Load the required R packages:
library(tidyverse)
library(scales)
library(ggrepel)
library(readxl)
library(readxl)
# Load the .xlsx file
data_all <- read_xlsx("/Users/vishnujordan/Downloads/NSF_Funding_by_Year.xlsx")
# If you have a .xls file instead, use read_xls()
# data_all <- read_xls("/Users/vishnujordan/Downloads/NSF_Funding_by_Year.xls")
# View the first few rows of the dataset
head(data_all)
## # A tibble: 6 × 6
## ID Organization AwardYear AWARD_SUM AWARD_COUNT AvarageAwardDuration
## <dbl> <chr> <dbl> <dbl> <dbl> <dbl>
## 1 1 3DGEO DEVELOPMENT … 2005 2162000 2 4
## 2 2 3DGEO DEVELOPMENT … 2004 200000 2 0
## 3 3 3F, LLC 2008 365625 2 1
## 4 4 4WIND SCIENCE AND … 2010 328503 2 0.5
## 5 5 Abilene Christian … 2011 131267 2 2.5
## 6 6 ABIRAM … 2005 145000 2 1.5
# Uncomment the next line if running in RStudio (it won't work in R Markdown)
# View(data_all)
Create a subset for visualization using the filter()
and select() functions from the dplyr
package. |
The filter() function is used to subset a data frame,
retaining all rows that satisfy your conditions.
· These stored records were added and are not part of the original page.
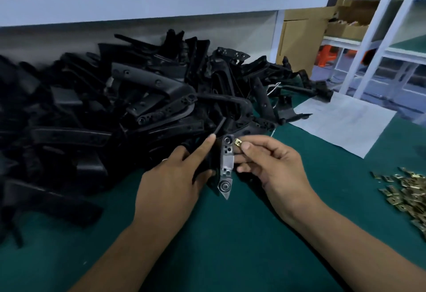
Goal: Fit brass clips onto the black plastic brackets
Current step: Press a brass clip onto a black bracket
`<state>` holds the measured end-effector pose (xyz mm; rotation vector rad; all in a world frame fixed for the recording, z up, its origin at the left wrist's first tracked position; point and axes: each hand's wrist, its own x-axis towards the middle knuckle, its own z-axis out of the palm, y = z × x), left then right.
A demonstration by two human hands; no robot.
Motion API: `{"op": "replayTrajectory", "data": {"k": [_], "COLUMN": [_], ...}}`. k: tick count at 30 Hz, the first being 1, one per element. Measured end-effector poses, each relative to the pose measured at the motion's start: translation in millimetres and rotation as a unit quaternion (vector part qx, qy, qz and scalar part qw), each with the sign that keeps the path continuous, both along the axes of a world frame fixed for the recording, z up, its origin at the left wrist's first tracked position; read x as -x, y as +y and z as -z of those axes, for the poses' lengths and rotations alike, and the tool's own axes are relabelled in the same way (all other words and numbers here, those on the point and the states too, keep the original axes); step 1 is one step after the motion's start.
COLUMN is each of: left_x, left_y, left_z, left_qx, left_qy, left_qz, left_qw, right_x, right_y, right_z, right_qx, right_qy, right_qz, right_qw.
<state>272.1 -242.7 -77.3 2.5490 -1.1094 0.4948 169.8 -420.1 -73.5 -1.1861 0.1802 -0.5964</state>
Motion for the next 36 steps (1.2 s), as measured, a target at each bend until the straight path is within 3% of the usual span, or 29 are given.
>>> {"op": "replayTrajectory", "data": {"k": [6, 13, 19, 25, 32, 36], "left_x": [-0.7, 1.9, 4.0, 5.2, 4.6, 3.6], "left_y": [0.2, 1.5, 2.6, 1.8, 2.3, 4.0], "left_z": [3.0, -0.9, -0.9, -3.0, -2.0, -0.8], "left_qx": [0.006, 0.013, 0.010, 0.024, 0.009, 0.034], "left_qy": [-0.002, 0.022, 0.007, 0.014, 0.014, 0.039], "left_qz": [-0.003, 0.000, -0.001, 0.001, 0.003, 0.028], "left_qw": [1.000, 1.000, 1.000, 1.000, 1.000, 0.998], "right_x": [-2.9, 0.0, 2.1, 1.5, 1.9, 4.6], "right_y": [-1.2, -1.2, 3.7, 2.9, 1.6, -3.8], "right_z": [5.8, 3.7, 1.3, 0.4, 3.8, -1.6], "right_qx": [0.056, 0.053, 0.144, 0.111, 0.154, 0.085], "right_qy": [0.000, -0.019, -0.019, -0.008, -0.011, -0.017], "right_qz": [-0.009, -0.004, 0.023, 0.047, 0.034, -0.045], "right_qw": [0.998, 0.998, 0.989, 0.993, 0.987, 0.995]}}
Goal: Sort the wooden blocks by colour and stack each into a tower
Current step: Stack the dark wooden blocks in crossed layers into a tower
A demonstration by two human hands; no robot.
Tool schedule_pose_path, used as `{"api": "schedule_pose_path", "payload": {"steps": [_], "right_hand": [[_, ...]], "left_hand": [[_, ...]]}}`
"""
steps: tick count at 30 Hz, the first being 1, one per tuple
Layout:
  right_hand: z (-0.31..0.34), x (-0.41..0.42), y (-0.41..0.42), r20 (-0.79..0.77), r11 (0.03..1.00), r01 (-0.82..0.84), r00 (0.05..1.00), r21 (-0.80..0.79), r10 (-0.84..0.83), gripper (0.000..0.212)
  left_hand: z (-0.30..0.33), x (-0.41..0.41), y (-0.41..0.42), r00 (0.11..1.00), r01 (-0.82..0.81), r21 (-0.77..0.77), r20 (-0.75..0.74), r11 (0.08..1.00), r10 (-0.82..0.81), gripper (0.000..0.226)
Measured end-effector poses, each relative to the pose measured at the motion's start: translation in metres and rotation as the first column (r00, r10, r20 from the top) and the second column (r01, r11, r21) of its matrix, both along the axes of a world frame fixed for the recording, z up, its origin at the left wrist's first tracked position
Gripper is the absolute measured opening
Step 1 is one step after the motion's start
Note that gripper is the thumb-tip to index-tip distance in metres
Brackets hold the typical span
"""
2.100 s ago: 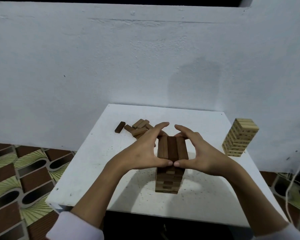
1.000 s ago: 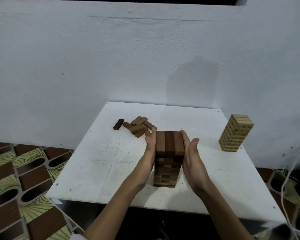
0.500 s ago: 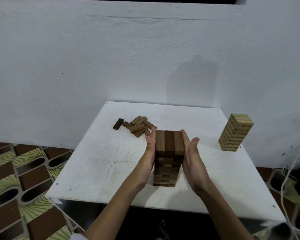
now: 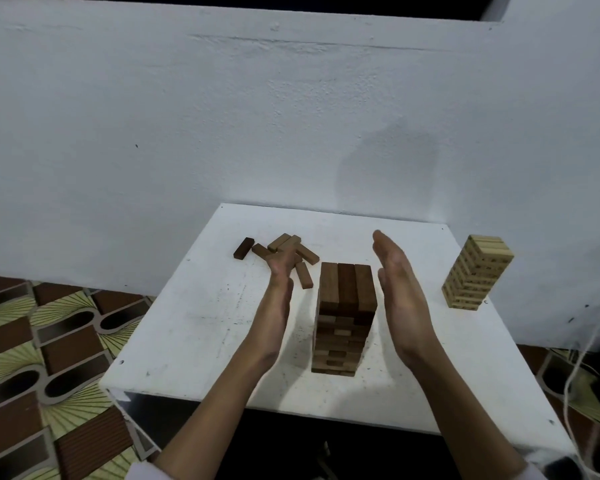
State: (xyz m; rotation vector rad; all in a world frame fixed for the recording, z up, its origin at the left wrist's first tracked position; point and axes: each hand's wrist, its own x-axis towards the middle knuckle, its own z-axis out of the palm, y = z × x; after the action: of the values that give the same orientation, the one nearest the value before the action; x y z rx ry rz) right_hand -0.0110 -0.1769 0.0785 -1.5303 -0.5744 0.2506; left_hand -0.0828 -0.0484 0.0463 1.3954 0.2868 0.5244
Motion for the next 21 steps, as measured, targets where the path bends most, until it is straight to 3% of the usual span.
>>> {"api": "schedule_pose_path", "payload": {"steps": [3,7,10,14,21], "right_hand": [[0.018,-0.006,0.009,0.113,0.998,0.046,0.992,0.04,-0.05,0.041],[0.04,-0.025,0.033,0.355,0.979,0.009,0.931,0.204,-0.083,0.03],[0.045,-0.049,0.064,0.448,0.972,-0.107,0.894,0.209,0.003,0.027],[0.018,-0.067,0.118,0.435,0.985,-0.152,0.895,0.084,0.101,0.03],[-0.05,-0.038,0.186,0.258,0.953,0.019,0.964,-0.301,0.062,0.031]], "left_hand": [[0.003,-0.01,0.009,0.987,-0.137,0.044,0.088,0.99,0.133,0.045],[-0.005,-0.022,0.025,0.916,-0.376,-0.023,0.142,0.926,0.375,0.022],[-0.011,-0.025,0.038,0.871,-0.469,-0.06,0.131,0.881,0.473,0.015],[-0.031,-0.025,0.065,0.854,-0.515,-0.02,0.067,0.857,0.515,0.013],[-0.066,-0.015,0.111,0.837,-0.522,0.206,-0.062,0.828,0.543,0.018]]}}
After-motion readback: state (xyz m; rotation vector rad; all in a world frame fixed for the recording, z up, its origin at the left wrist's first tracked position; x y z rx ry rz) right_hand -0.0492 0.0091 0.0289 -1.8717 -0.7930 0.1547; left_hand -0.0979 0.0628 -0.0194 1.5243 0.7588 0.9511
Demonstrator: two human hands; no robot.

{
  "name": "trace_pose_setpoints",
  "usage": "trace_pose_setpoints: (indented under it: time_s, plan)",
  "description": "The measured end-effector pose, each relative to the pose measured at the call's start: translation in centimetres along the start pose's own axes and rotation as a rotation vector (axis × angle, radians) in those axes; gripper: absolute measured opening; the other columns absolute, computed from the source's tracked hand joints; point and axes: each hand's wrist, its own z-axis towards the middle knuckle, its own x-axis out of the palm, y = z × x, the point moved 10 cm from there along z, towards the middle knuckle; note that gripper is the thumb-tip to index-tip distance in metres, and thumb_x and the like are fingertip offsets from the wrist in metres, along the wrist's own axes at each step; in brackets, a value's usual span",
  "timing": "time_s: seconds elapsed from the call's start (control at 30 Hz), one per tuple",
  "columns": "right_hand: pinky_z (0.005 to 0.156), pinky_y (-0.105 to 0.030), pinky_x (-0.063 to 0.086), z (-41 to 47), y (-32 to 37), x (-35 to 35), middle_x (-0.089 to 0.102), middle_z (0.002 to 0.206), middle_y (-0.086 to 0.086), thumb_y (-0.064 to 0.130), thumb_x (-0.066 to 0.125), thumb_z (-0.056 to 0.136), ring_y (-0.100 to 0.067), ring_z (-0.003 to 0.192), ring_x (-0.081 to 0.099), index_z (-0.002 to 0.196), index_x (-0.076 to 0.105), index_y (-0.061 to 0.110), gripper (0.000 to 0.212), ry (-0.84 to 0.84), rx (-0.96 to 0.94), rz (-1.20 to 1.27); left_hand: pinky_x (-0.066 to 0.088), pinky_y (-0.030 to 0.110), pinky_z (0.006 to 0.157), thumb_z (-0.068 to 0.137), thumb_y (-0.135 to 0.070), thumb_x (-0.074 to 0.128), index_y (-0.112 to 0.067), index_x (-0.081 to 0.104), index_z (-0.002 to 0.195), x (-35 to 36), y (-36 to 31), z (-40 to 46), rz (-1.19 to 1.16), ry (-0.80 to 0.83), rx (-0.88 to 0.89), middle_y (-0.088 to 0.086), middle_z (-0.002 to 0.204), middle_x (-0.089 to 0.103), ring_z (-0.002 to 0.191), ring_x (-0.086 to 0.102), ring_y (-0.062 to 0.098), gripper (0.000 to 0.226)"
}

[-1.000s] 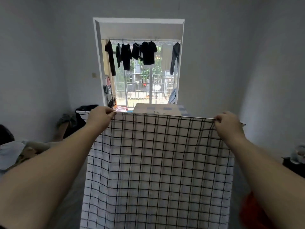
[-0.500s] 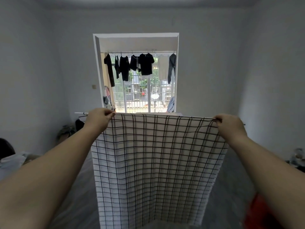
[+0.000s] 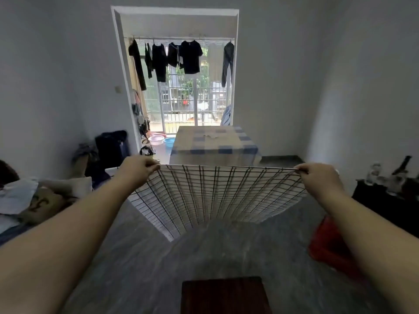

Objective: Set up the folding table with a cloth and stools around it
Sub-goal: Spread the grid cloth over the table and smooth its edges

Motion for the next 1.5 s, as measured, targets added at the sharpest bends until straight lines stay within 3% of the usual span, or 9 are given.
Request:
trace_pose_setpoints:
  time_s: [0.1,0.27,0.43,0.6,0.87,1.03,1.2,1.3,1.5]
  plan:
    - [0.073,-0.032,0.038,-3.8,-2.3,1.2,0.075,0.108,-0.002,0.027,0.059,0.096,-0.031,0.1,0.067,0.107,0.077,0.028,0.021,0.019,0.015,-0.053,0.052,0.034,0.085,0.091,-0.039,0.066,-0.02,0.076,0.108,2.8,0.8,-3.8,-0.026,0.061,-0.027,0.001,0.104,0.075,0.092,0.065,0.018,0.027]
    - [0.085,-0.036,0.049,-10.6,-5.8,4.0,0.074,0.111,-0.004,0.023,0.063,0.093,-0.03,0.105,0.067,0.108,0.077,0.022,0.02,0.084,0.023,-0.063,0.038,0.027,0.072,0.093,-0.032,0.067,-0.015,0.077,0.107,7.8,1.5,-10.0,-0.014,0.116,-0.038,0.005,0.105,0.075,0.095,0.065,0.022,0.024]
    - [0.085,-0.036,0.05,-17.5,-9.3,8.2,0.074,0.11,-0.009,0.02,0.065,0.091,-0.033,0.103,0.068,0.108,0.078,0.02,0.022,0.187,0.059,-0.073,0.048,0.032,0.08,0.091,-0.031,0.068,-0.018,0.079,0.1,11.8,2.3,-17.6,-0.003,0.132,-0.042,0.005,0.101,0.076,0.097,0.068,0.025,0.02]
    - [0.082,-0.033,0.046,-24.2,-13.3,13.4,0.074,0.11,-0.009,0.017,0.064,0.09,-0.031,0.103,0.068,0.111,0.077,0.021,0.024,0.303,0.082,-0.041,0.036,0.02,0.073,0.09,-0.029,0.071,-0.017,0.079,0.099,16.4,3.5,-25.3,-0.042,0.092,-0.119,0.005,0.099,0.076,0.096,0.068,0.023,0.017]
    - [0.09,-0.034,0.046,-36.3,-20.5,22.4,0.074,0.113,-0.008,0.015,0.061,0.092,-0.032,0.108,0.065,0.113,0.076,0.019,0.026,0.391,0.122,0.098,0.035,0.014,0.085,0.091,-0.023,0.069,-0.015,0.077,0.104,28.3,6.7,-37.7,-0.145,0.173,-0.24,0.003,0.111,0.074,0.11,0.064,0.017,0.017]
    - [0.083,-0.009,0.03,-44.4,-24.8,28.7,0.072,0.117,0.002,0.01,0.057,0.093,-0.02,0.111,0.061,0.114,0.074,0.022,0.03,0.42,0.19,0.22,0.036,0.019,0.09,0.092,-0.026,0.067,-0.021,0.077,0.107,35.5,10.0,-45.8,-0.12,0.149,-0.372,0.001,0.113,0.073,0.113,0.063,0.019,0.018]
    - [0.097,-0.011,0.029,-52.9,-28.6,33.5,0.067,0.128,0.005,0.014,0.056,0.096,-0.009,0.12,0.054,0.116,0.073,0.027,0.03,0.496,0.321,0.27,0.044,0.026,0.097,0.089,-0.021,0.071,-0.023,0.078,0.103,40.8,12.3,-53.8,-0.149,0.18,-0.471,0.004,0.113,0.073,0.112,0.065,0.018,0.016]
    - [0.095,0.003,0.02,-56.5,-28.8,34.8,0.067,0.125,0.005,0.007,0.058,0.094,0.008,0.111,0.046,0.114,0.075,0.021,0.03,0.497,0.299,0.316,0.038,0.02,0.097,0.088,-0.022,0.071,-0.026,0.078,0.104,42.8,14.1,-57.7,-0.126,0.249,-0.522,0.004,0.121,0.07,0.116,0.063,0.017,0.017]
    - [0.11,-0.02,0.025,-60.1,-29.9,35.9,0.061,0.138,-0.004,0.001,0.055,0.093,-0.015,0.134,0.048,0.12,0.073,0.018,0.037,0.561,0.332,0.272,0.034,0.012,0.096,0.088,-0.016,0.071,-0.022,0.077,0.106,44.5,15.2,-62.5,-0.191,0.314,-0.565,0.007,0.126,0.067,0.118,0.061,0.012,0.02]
The
select() function selects variables in a data frame.
str_detect (from stringr) returns a logical
vector with TRUE for each element of string that matches
pattern and FALSE otherwise.
data_subset <- data_all %>%
dplyr::select(Organization, AwardYear, AWARD_SUM, AWARD_COUNT, AvarageAwardDuration) %>%
filter(AwardYear == "2012") %>%
filter(
str_detect(Organization, "Iowa State University") |
str_detect(Organization, "Kansas State University") |
str_detect(Organization, "Michigan State University") |
str_detect(Organization, "North Carolina State University") |
str_detect(Organization, "Oklahoma State University") |
str_detect(Organization, "Oregon State University") |
str_detect(Organization, "Purdue University") |
str_detect(Organization, "Texas A & M University") |
str_detect(Organization, "University of California, Davis") |
str_detect(Organization, "University of Illinois, Urbana-Champaign") |
str_detect(Organization, "University of Tennessee") |
str_detect(Organization, "Virginia Polytechnic Institute and State University") |
str_detect(Organization, "Washington State University") |
str_detect(Organization, "Colorado State University")
)
view(data_subset)
An error may occur because the select() function from the MASS
package clashes with the select() function from the dplyr package. The
easiest way to fix this error is to explicitly tell R to use the
select() function from the dplyr package by using
dplyr::select().
View a list of Organization: (converting them into factor instead of charactor)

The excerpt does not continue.